アメリカンフットボールのシーズンが始まった。国内トップリーグ・Xリーグの「X1 スーパー」では、開幕節の6試合があり、虎視眈々と上位を狙う東京ガスクリエイターズが、IBMビッグブルーに快勝した。
X1スーパー第1節東京ガス クリエイターズ○34-9●IBMビッグブルー(2025年09月03日@横浜スタジアム)両チームの対戦は、かってはIBMが圧倒的に優位で、秋のリーグ戦は2021年までIBMの8戦8勝。2019年秋にはIBMが48-7で勝利したこともある。昨年の東京ドームでは、12-7で東京ガスが勝利した。
それから1年。両チームの立場は完全に入れ替わった。ただ、得点だけを見ると東京ガスの圧勝だったが、スタッツは違った。ランはIBM217ヤード、東京ガス138ヤード。パスはIBM152ヤード、東京ガス174ヤード。トータル369ヤード対326ヤードでIBMが上回った。
今年36歳、走るQBとしてプレースタイルを変えず

スコアの差は、勝負強さの差。東京ガスはチャンスをすべてTDに結びつけた。この日のゲームMVPとなったQB徳島秀一の決定力が勝利の原動力だった。
最初のチャンスは、パントブロックから得た。攻めきれずに4thダウン1ヤード、ゴールまで10ヤードが残った。手堅くFGを蹴る場面だが、東京ガスはギャンブルを選択、登場したのがベテランQBの徳島だった。徳島はQBキープで10ヤードを走り切り、鮮やかな先制TDを奪った。
次のチャンスはファンブルをリカバーから。ルーキーQB谷口雄仁が3rdダウン13ヤードで、TDパスを決めた。
IBMはFG(フィールドゴール)を返したが、東京ガスはルーキーRB松元奏が29ヤードを走ってTD。IBMを突き放して、折り返した。
東京ガスは、第3クオーター最初のドライブでもゴール前まで攻め込むと、QB徳島がキープでTDを決め、試合は一方的に。QB徳島は第4クオーターにもランでこの日3本目のTDを奪って、ダメを押した。

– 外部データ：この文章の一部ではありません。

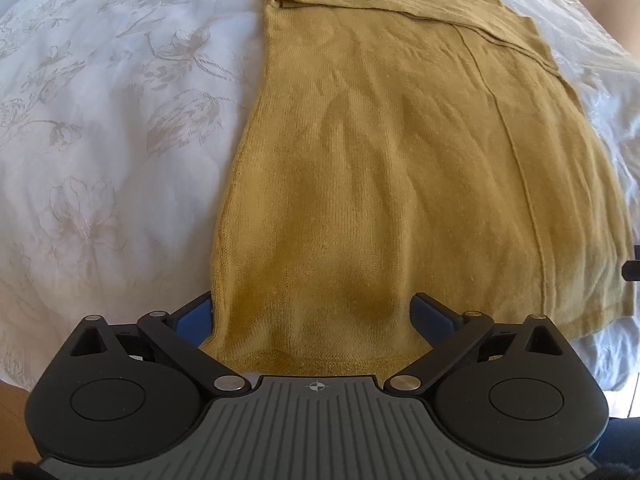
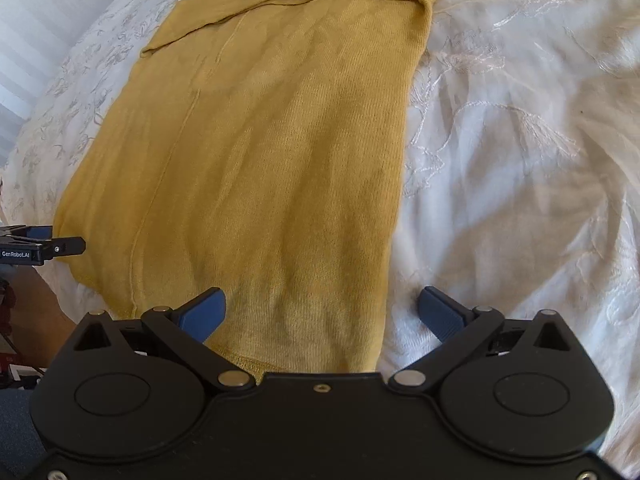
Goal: Fold small clothes
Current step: 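Move both grippers to the sweater hem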
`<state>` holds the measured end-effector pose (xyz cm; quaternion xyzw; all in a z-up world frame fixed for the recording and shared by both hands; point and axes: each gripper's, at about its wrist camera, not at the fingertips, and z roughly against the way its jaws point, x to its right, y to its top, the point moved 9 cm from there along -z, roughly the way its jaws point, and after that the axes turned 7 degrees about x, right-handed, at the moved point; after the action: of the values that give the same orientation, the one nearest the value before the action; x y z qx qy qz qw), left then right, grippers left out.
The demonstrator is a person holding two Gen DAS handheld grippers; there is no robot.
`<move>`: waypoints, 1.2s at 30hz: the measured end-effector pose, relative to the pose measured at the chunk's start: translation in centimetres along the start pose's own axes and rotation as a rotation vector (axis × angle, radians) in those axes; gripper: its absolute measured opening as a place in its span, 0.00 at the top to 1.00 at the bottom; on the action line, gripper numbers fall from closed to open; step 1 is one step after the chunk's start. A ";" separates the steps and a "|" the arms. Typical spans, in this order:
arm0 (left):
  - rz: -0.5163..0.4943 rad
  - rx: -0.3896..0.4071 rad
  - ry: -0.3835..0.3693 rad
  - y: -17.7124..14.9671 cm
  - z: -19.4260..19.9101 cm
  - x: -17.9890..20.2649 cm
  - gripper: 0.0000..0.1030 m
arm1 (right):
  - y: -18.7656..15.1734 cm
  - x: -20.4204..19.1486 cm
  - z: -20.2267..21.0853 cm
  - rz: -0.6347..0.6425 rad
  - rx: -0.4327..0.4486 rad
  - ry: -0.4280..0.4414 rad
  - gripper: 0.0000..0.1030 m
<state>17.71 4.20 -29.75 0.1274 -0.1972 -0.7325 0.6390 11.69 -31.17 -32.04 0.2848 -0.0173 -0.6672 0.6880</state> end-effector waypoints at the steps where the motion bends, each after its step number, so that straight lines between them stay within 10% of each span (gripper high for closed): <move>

徳島の3TDは、10ヤード、5ヤード、7ヤード。ショートヤーデージはなく、1本目は4thダウンギャンブル、3本目も3rdダウン7ヤード TO ゴールと、簡単なシチュエーションではなかった。それだけにその「決め切る力」が光った。
ルーキーQB谷口が決めたチーム2本目のパスTDも、その前のドライブで先制TDを奪っていたため、思い切って勝負に行けた結果だった。
徳島は年末で36歳になる。慶応大学時代は、父・秀樹さんの後を継ぐ2世QBで、富士通QB高木翼の3学年上だった。走力のあるオプションQBとして鳴らし、東京ガスに加入後も、随所で光るランを見せてきた。30歳を過ぎ、一度は引退したが、現役復帰。しかし、アキレス腱断裂で1年全休と、紆余曲折も経てきた。父から受け継いだ背番号8も、「2倍」の16となった。
板井征人HC(ヘッドコーチ)が就任し、チームの強化が進み、IBMやノジマ相模原にも勝利するようになった中で、走るQBとしてプレースタイルを変えずに、結果を出すのは賞賛に値する。
徳島は「TDランは僕の力ではなく、OLのおかげ。OLもRBも、以前より、ぐんとアップグレードしていますから」と語る。ただ、日常に気を付けて、トレーニングも重ねている。「自分もフィジカルはアップしています」と少しだけ誇らしげに言う。
家庭では9歳と5歳の2人の娘の父。30代半ばになって、大怪我もして、でもフットボールを続けていることは「家族には迷惑をかけているし、よく支えてくれていると感謝しています」。この日は、コイントスに次女と手を繋いで参加したのも良い思い出となった。

東京ガスは、今季、久しぶりに米国人QBがいない。エースは若い谷口だ。ベテラン徳島の決定力が必要となる場面が、今後も出てくるだろう。